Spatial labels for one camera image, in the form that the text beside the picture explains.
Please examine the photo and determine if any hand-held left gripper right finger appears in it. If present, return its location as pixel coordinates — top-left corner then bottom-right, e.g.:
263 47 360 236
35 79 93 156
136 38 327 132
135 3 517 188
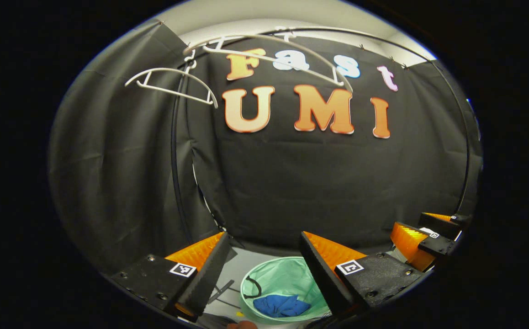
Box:
298 231 430 321

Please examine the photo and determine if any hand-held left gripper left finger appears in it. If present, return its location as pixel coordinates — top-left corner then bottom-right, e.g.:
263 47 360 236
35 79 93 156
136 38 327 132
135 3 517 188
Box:
109 231 236 323

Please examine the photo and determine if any green laundry hamper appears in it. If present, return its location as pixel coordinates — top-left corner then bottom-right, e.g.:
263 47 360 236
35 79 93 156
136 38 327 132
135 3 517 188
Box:
239 256 334 325

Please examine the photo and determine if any blue corduroy jacket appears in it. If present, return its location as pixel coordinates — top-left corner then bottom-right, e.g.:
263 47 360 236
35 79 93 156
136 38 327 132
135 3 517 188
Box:
253 294 312 319

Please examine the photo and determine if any black metal clothes rack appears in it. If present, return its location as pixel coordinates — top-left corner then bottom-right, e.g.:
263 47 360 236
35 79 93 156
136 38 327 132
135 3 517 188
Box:
170 27 474 249

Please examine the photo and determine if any small white plastic hanger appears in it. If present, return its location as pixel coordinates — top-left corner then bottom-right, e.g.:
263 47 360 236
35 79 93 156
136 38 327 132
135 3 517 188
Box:
124 67 219 110

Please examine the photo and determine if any large white plastic hanger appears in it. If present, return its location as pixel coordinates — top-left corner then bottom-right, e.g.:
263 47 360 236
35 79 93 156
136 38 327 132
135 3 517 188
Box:
183 28 354 92

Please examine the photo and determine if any black backdrop cloth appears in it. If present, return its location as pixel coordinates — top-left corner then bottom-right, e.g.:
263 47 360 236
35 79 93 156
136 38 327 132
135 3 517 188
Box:
48 21 483 279

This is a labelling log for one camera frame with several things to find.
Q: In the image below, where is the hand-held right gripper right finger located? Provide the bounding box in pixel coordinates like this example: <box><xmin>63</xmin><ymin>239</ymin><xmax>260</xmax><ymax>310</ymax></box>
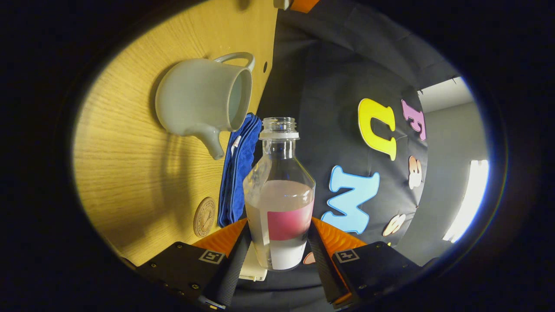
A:
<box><xmin>306</xmin><ymin>217</ymin><xmax>423</xmax><ymax>309</ymax></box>

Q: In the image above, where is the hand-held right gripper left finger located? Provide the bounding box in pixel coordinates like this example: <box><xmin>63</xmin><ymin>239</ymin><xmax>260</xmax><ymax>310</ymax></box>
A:
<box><xmin>134</xmin><ymin>218</ymin><xmax>253</xmax><ymax>310</ymax></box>

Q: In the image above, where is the round wooden coaster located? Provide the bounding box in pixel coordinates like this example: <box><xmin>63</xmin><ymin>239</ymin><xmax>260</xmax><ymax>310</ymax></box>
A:
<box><xmin>193</xmin><ymin>197</ymin><xmax>216</xmax><ymax>237</ymax></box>

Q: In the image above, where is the clear plastic water bottle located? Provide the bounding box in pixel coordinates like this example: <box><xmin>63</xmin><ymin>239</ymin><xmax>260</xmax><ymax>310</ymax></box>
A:
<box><xmin>243</xmin><ymin>117</ymin><xmax>316</xmax><ymax>272</ymax></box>

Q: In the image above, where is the white ceramic teacup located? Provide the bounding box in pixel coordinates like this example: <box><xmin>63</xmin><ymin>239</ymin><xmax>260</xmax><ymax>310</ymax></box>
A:
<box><xmin>155</xmin><ymin>52</ymin><xmax>255</xmax><ymax>161</ymax></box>

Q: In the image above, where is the black backdrop cloth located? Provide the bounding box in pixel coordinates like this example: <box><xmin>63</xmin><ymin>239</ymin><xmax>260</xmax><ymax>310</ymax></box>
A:
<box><xmin>228</xmin><ymin>0</ymin><xmax>461</xmax><ymax>310</ymax></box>

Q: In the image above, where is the blue folded towel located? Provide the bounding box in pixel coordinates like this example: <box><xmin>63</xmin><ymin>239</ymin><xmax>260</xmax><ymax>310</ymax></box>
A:
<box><xmin>217</xmin><ymin>114</ymin><xmax>263</xmax><ymax>228</ymax></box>

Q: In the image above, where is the long ceiling light panel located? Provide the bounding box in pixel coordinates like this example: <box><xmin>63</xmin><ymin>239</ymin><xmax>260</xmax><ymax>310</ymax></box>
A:
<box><xmin>442</xmin><ymin>159</ymin><xmax>490</xmax><ymax>243</ymax></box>

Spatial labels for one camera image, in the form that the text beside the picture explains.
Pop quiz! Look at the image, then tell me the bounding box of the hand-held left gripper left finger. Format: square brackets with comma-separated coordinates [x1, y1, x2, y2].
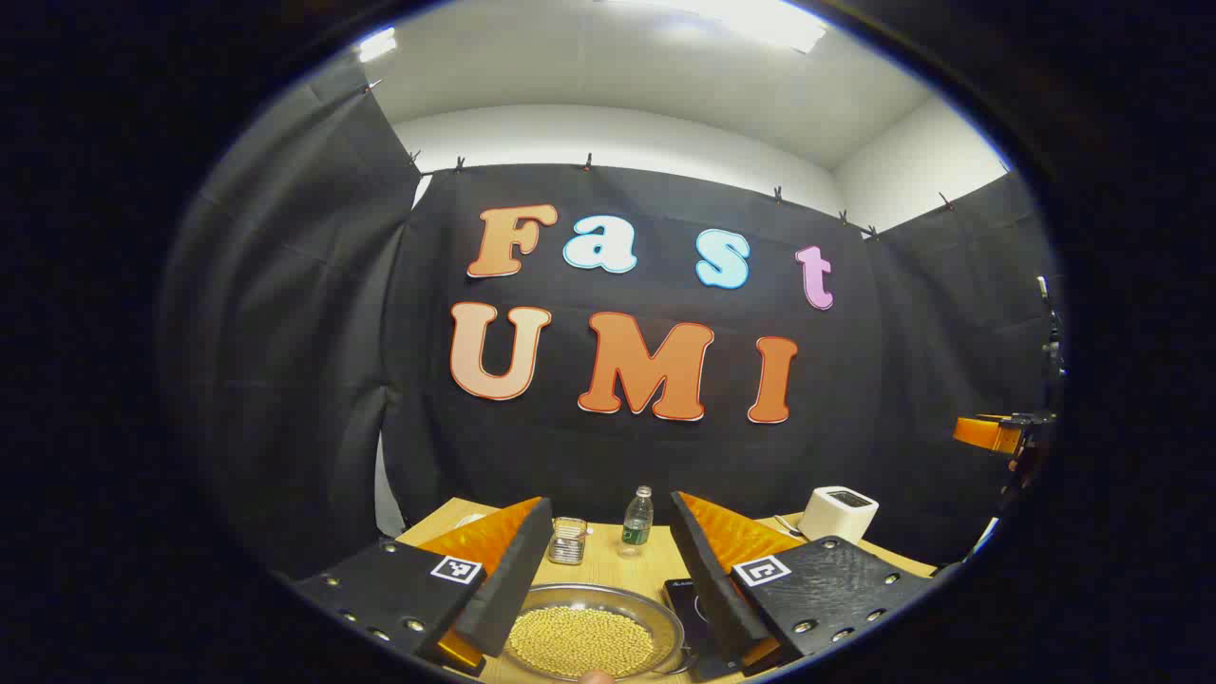
[290, 496, 554, 677]

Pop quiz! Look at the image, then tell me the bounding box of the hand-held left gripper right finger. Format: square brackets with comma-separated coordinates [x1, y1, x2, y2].
[670, 491, 937, 677]

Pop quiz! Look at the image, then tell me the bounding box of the black induction cooktop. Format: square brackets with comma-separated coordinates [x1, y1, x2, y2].
[662, 577, 751, 682]

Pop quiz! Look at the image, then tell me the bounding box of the steel pot with black handles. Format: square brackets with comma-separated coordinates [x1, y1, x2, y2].
[503, 582, 699, 682]

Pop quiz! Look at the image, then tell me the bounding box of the pile of soybeans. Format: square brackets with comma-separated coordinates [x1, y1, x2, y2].
[506, 606, 656, 679]

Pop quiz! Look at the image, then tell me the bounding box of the clear plastic water bottle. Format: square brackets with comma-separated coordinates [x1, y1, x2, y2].
[617, 485, 655, 558]

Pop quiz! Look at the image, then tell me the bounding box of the white toaster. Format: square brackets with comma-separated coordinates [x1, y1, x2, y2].
[798, 486, 880, 544]

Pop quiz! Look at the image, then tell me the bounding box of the row of black cloth clips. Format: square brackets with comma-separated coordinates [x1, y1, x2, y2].
[366, 81, 956, 238]

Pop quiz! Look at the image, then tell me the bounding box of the metal wire utensil holder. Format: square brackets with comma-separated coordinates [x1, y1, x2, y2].
[548, 517, 590, 566]

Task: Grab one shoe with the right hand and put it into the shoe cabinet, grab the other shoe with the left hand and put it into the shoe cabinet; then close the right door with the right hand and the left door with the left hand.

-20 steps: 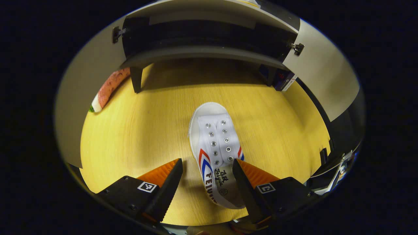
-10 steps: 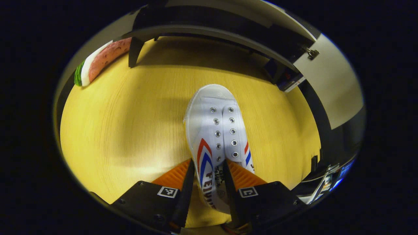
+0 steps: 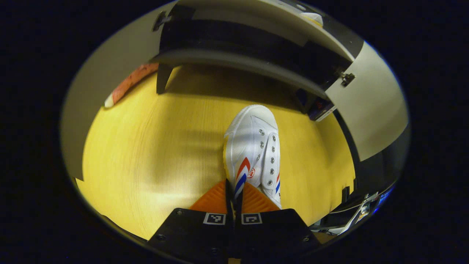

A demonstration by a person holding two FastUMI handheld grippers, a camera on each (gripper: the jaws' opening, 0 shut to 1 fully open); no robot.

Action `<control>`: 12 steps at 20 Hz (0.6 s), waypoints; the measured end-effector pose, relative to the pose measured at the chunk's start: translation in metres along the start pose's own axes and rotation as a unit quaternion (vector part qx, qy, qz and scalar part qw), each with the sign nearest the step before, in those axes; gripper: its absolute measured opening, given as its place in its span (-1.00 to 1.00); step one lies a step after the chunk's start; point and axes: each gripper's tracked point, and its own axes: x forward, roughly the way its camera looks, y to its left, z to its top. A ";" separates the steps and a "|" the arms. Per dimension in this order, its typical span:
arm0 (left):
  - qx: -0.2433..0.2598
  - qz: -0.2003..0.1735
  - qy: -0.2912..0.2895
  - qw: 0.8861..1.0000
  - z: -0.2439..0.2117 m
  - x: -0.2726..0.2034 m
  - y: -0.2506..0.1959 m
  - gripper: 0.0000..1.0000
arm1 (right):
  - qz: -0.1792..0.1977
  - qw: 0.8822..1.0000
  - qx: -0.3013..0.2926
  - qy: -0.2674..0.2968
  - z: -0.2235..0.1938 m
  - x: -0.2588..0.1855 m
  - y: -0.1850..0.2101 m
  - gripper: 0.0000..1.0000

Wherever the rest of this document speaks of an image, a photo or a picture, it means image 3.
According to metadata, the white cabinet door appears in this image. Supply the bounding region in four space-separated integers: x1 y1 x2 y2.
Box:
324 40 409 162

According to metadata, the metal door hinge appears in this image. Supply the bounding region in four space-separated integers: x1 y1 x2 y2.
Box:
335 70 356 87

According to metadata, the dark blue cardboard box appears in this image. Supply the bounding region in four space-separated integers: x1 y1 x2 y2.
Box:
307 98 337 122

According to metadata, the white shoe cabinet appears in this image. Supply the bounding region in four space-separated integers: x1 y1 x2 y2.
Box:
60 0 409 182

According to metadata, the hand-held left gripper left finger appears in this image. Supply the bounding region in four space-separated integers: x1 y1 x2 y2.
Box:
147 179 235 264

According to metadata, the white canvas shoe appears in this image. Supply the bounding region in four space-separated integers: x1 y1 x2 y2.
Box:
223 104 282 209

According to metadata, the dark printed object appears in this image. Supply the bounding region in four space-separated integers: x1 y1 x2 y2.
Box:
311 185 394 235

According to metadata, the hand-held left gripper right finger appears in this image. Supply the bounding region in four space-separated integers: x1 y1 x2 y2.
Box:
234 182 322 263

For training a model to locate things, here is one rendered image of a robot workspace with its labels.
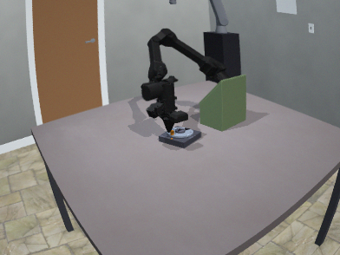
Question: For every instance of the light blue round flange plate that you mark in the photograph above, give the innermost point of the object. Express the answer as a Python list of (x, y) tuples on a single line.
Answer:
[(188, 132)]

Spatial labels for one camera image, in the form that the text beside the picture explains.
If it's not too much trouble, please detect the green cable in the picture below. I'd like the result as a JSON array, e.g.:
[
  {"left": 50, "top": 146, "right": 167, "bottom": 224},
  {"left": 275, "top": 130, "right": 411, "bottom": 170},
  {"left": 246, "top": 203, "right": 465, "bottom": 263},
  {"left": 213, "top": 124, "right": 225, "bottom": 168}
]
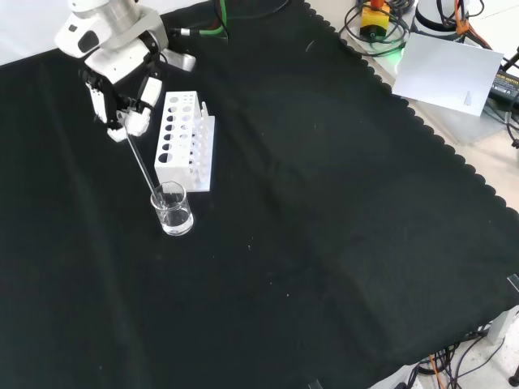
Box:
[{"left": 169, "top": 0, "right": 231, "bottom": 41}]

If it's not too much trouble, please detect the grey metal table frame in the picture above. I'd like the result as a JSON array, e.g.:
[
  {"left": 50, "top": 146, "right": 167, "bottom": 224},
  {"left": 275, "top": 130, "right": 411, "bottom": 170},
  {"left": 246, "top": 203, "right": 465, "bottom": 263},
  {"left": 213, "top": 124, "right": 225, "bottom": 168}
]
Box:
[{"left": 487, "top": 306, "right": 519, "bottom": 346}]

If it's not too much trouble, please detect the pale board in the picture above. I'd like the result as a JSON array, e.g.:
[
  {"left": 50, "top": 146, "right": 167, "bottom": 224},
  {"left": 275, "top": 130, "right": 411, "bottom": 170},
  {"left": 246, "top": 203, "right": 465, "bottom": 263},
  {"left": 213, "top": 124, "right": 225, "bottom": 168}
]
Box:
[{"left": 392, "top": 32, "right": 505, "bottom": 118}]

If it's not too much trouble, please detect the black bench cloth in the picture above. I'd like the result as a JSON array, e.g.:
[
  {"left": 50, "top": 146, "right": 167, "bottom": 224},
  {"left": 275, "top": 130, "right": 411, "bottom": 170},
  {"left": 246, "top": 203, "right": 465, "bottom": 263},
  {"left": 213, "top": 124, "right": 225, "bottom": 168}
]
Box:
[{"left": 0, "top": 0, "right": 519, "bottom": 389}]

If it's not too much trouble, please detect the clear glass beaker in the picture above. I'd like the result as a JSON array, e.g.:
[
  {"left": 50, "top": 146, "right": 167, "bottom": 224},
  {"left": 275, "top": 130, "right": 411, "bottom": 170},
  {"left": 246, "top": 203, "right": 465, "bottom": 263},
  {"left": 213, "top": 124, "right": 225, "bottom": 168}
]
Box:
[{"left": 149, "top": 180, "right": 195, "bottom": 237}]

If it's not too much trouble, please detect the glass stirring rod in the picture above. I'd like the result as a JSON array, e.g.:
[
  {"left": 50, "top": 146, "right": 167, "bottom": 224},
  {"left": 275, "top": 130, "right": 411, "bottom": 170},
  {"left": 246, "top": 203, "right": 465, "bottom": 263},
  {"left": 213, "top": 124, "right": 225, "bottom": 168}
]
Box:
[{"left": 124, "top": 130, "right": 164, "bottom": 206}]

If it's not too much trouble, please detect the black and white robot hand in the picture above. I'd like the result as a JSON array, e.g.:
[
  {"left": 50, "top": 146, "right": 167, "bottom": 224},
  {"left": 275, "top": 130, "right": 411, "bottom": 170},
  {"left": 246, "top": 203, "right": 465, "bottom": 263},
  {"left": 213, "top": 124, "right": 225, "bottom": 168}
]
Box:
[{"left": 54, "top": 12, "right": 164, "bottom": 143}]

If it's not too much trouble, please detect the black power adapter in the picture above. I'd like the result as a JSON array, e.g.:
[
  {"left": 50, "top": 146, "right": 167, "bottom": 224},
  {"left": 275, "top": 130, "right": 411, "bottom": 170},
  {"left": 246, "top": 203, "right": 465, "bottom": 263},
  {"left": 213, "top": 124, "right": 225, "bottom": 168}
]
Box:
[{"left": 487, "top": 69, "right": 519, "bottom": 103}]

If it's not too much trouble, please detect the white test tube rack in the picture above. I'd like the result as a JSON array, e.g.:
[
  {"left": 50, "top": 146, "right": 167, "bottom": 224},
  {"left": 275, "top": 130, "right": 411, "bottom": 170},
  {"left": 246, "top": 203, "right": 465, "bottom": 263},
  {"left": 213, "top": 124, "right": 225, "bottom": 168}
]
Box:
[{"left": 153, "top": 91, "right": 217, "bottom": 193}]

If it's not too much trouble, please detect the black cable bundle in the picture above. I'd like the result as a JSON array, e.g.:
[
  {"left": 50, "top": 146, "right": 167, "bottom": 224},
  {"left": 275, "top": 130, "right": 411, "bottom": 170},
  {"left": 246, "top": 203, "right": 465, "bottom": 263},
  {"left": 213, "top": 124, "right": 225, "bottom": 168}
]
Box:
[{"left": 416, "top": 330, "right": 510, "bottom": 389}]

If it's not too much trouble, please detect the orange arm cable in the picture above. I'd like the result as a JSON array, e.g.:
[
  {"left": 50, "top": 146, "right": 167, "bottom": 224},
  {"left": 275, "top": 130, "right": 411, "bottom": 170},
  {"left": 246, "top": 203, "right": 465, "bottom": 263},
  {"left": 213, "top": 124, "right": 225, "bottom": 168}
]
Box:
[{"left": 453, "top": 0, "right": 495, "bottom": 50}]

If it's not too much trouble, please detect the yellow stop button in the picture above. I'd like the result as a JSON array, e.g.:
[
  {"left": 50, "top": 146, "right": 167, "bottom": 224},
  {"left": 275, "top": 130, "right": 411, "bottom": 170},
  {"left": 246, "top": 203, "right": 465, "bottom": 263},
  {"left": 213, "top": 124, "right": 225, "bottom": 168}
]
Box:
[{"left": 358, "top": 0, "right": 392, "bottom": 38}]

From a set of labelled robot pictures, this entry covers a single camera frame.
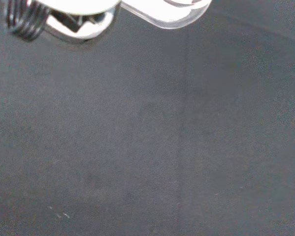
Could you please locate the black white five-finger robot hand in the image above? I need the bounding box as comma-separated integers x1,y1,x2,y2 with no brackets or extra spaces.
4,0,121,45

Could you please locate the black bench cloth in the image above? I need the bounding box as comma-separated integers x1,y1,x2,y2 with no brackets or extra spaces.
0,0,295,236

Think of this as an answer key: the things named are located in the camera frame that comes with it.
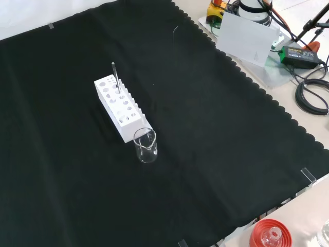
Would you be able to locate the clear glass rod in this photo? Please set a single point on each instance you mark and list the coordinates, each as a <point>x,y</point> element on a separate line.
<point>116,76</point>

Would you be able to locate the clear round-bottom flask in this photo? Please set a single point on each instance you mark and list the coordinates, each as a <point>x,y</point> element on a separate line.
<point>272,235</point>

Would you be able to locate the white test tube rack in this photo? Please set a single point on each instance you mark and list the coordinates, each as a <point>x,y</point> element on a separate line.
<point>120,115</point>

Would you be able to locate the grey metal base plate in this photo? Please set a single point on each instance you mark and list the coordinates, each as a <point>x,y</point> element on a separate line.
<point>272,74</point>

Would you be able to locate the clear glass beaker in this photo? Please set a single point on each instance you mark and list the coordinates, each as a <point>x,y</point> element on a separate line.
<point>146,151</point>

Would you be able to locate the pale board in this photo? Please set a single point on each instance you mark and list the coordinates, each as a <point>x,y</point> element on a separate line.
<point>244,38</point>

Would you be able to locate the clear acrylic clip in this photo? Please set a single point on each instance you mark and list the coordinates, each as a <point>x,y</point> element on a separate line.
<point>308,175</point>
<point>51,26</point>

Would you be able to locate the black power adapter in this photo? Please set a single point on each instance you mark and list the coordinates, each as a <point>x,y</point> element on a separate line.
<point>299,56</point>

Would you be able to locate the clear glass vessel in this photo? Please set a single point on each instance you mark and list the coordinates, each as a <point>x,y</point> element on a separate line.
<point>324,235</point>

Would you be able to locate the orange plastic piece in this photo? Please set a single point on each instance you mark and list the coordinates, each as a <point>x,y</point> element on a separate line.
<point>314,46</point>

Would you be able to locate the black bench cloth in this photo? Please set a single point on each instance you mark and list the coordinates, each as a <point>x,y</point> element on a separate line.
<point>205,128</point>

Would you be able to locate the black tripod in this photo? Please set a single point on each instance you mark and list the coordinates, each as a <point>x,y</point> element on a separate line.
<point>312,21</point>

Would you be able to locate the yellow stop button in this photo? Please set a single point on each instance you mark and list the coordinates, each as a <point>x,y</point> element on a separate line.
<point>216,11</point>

Exercise: Copy out exactly the material that runs from the line with "If it's not too much trouble, please detect the orange" to the line with "<point>272,74</point>", ends included, and leave the pictures behind.

Reply:
If it's not too much trouble, please detect the orange arm cable in the picture above. I'd like the result as a JSON array, e.g.:
[
  {"left": 50, "top": 146, "right": 167, "bottom": 224},
  {"left": 275, "top": 130, "right": 411, "bottom": 170},
  {"left": 246, "top": 203, "right": 465, "bottom": 263},
  {"left": 213, "top": 124, "right": 225, "bottom": 168}
]
Box:
[{"left": 453, "top": 0, "right": 495, "bottom": 50}]

If it's not too much trouble, please detect the yellow stop button in the picture above. I'd like the result as a JSON array, e.g.:
[
  {"left": 50, "top": 146, "right": 167, "bottom": 224},
  {"left": 275, "top": 130, "right": 411, "bottom": 170},
  {"left": 246, "top": 203, "right": 465, "bottom": 263},
  {"left": 213, "top": 124, "right": 225, "bottom": 168}
]
Box:
[{"left": 358, "top": 0, "right": 392, "bottom": 38}]

From a set of labelled robot pictures, this entry covers a single camera frame.
Could you please locate the black white five-finger robot hand in the image above? I need the bounding box as comma-separated integers x1,y1,x2,y2 with no brackets or extra spaces.
4,0,121,45

Could you please locate the black bench cloth in the image above? I need the bounding box as comma-separated integers x1,y1,x2,y2 with no brackets or extra spaces.
0,0,295,236

Think of this as an answer key: the things named are located in the camera frame that comes with it.
Would you be able to locate the clear glass rod in this photo? Please set a single point on each instance you mark and list the coordinates, each as a <point>x,y</point> element on a separate line.
<point>116,76</point>

Would you be able to locate the clear round-bottom flask in this photo? Please set a single point on each instance you mark and list the coordinates, each as a <point>x,y</point> element on a separate line.
<point>272,235</point>

Would you be able to locate the white test tube rack in this photo? Please set a single point on each instance you mark and list the coordinates, each as a <point>x,y</point> element on a separate line.
<point>120,115</point>

Would you be able to locate the grey metal base plate in this photo? Please set a single point on each instance you mark and list the coordinates, each as a <point>x,y</point> element on a separate line.
<point>272,74</point>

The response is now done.